Problem to solve:
Filter the data for "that" and copy matching lines.

Data:
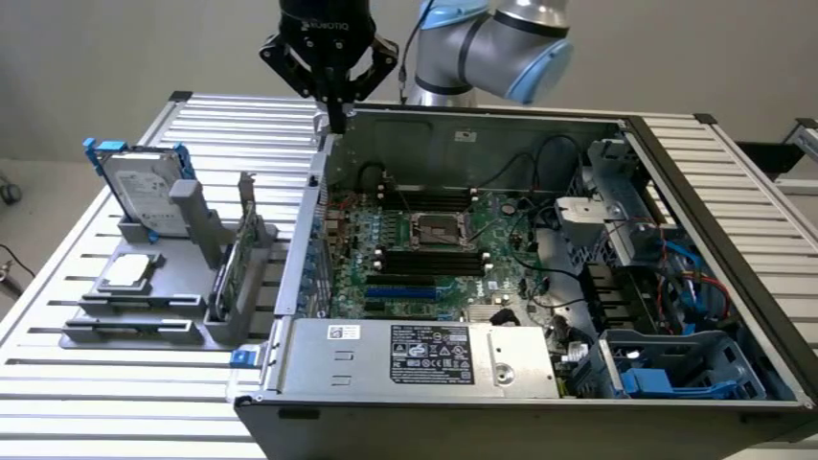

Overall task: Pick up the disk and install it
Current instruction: 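Reach for the disk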

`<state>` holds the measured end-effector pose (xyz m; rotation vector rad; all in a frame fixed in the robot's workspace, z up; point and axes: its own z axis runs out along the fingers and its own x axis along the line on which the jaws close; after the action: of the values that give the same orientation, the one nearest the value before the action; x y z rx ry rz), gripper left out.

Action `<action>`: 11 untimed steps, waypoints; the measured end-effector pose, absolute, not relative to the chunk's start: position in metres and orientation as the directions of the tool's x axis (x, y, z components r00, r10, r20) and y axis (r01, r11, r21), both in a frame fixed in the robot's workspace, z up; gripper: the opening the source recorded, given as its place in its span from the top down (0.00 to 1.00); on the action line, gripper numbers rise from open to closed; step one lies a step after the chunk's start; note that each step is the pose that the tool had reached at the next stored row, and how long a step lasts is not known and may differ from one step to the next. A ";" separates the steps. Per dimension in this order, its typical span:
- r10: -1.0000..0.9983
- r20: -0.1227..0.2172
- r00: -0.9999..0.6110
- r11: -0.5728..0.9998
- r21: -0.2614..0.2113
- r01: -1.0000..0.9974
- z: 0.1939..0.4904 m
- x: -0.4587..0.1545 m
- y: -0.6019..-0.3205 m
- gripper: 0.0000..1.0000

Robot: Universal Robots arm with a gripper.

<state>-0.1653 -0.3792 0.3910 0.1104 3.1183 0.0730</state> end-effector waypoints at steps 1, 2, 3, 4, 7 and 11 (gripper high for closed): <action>0.071 -0.019 -0.997 0.996 0.047 0.070 0.391 -0.170 -0.378 0.89; 0.071 -0.019 -0.997 0.996 0.047 0.070 0.390 -0.174 -0.377 0.89; 0.071 -0.019 -0.997 0.996 0.047 0.070 0.390 -0.179 -0.376 0.89; 0.071 -0.019 -0.997 0.996 0.047 0.070 0.390 -0.183 -0.375 0.89; 0.071 -0.019 -0.997 0.996 0.047 0.070 0.389 -0.197 -0.373 0.89; 0.071 -0.019 -0.997 0.996 0.046 0.070 0.388 -0.215 -0.371 0.89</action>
<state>-0.2153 -0.3710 0.3884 0.1106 3.1184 0.0714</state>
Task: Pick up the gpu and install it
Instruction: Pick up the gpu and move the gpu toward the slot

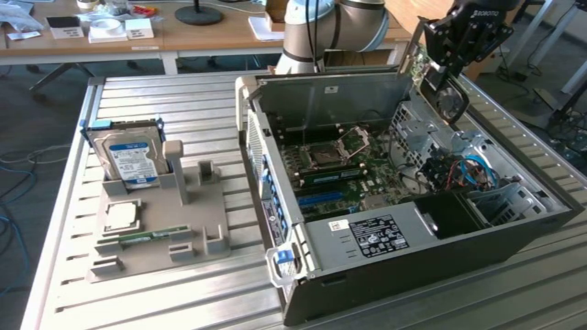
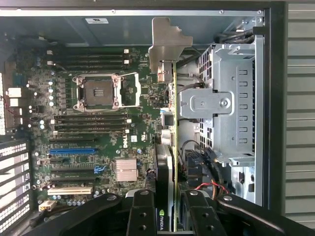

Answer to the problem:
`<state>` holds the measured end-effector pose (xyz m; rotation vector rad; all in a frame fixed in the robot's workspace, z up; point and axes: its own z axis runs out along the fingers and its own x axis along the line on which the jaws close; after the action: of the values that give the same orientation, the one nearest the value before the action; x y z rx ry rz), gripper left out.
Action `<action>`: 11 untimed steps, waypoints; the measured end-effector pose, absolute, not relative to the chunk's start: position in metres and orientation as the directions of the tool's x axis (x, y, z components r00, r10, r20) and y axis (r01, r11, r21), both in a frame fixed in the robot's workspace, z up; gripper: the opening the source recorded, given as its place in its span from the top down (0.00 to 1.00); on the action line, gripper numbers rise from open to closed; step one lies a step after the chunk's start; note that each step is the pose that the tool had reached at the next stored row, and how long a step lasts is not known and may differ from one step to the next. A ";" separates the steps. Per dimension in this order, its typical span:

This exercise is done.